Identity Networks Are Here

You may not have noticed it, but identity networks arrived last week, and the great land rush for identity consumers has begun.

As of right now, there are three major entities who have entered the identity network space.

Probably the first is SixApart. This is a company that offers a hosted blogging service called TypePad (a lot like Blogger, only smaller) and the very popular LiveJournal site. It also sess the Moveable Type blogging software. The people at Typepad made some very encouraging moves recently with the development of OpenID. This in turn, with the addition of two other companies, LID and iNames, became the Yadis initiative.

While commenting on a Typepad blog the other day I noticed that the login had been replaced by something called Typekey. This is "a free authentication service that lets you sign-in to your favorite websites." This was surprising enough, given the existence of Yadis, to follow, and so I took a look at the Typekey information page, which in turn said, "If you'd like to use TypeKey as authentication in your own application, you can join our Professional Network to find out how."

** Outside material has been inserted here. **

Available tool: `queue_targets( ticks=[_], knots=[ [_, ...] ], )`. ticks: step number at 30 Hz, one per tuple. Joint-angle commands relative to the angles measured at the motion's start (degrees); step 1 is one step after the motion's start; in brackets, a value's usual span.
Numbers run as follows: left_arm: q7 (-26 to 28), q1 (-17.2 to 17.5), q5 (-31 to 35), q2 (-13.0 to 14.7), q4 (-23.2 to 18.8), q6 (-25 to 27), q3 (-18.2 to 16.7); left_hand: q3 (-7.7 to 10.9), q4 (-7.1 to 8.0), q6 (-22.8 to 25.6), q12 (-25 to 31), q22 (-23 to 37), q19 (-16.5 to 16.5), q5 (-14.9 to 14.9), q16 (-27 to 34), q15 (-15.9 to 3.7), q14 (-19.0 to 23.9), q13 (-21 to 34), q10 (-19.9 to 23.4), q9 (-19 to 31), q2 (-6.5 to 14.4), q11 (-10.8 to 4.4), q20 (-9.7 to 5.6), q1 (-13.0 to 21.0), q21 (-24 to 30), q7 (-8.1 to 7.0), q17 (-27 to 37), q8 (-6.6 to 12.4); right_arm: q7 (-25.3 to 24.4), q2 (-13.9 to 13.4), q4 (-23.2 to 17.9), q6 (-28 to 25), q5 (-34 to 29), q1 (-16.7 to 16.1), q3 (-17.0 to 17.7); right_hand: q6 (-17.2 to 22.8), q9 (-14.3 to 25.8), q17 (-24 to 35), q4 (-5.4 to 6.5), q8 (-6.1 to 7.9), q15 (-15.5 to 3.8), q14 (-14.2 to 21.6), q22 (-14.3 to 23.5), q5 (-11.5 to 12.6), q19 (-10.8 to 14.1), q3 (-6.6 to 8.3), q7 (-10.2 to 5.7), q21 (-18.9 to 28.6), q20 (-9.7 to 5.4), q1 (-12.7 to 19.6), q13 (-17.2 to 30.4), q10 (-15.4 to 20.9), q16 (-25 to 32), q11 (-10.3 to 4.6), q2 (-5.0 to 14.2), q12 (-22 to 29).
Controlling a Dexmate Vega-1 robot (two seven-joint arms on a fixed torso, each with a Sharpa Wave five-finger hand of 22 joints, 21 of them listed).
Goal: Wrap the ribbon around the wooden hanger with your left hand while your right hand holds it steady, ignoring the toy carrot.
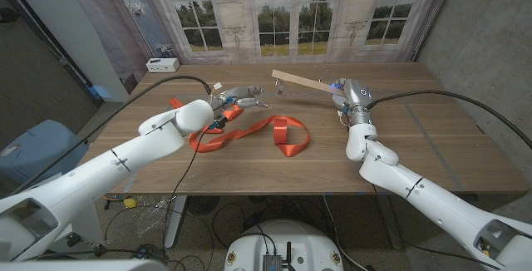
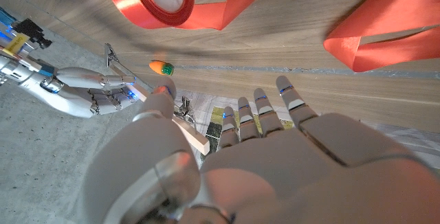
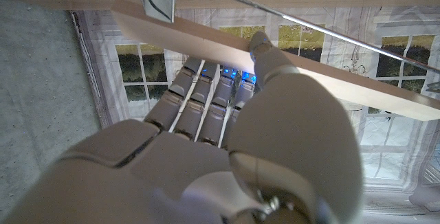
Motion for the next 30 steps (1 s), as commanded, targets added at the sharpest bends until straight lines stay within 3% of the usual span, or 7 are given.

Filling in the forms (which essentially amounts to giving them my life story) makes me a member of the Professional Network. This is pretty interesting in itself, but what caught my eye here was an advertisement for Yahoo small business hosting using Moveable Type. Now I know, it's not anything like a business alliance. But it does raise the question of what would happen is Yahoo and SixApart got together to offer logins.

Some consolidation is going to happen here. Typepad and the Professional Network use Typekey. LiveJournal uses OpenID.

There things would stay except for the launch of PeopleAggregator this week. At first glance, PA looks just like any other social network. But when you go to login you discover that you can use you OpenID identity, your Sxip identity, or your Flickr identity.

We've already seen OpenID. Sxip (pronounced 'skip') is based on a similar principle. To create a Sxip identity you create an account at a Sxip homesite. "Homesites are websites or applications that facilitate the exchange of identity data between users and sites that request user data. By adding Homesite functionality, a website can provide the following services: authenticate and identify users, assign identitifiers to a user's persona, provide a repository for identity data, and release that data, upon user consent, to other sites via the user's browser." (FAQ)

Flickr, of course, is a website that allows people to upload and store photos. Flickr was recently acquired by Yahoo and a process of merging Flickr identities with Yahoo identities has been underway. Which means that the mechanism employed by PeopleAggregator may also eventually involve allowing you to sign up with your Yahoo identity.

The systems described above are distributed. That means individual entities - such as schools or universities - could set up they own identity system, either by installing something OpenID or by installing a Sxip homesite server (this is not a simple process yet, though).

Not so with our third entry. As Tony Hirst notes, Google has set up an account authentication for web-based applications. What that means is that the system enables the application to get an authentication token without ever handling the user's account login information. The Google system, as you can see from their diagram, uses a mechanism that is almost exactly the same as my own mIDm system - the major difference being that people are redirected to the Google website rather than one identified in their browser header.

To quote the O'Reilly Radar post, "This service lets you build a web app that uses Google's user accounts for user authentication. All the build-to-flip optimists will immediately adopt it, but the rest of us probably aren't willing to cede our users to Google just yet. The word I had from inside Google is that this is not an identity play, it's something they were developing for internal use..." What distinguishes these systems from other identity systems is that they are networks rather than federations. The difference is crucil. In a network, there does not need to exist a trust relation between one member and another - they operate at arm's length. This means there's no real process required to 'join' the network - you install the right code, get people to use it, and you're in.

Compare that with passport. While designers could secure their website with Passport, only Microsoft created and held Passport accounts. You couldn't set up your own service and let people create identities that you would register. Such a system was therefore centralized. Other systems work in a similar manner, except that only a small number of trusted parties is able to create identities. Such networks are federated. In both cases, the result is the same: you must depend on the identity providers to allow you an identity - which means you must play by the identity provider's rules.

The end-game has yet to be written with respect to online identity. I still believe that the browser needs some mechanism to report to a site the user's selection of an identity provider - after all, we won't all use Google. And I think companies like Microsoft and AOL won't sit silently.

And I think that educational providers, who have focused almost exclusively on centralized or federated approachs thus far, will have to take note. People today get their own names, addresses and phone numbers. In the future, they will get their own net identities, and the universities won't provide it for them. This then raises the wisdom of heavy investment in an alternative schools-only system.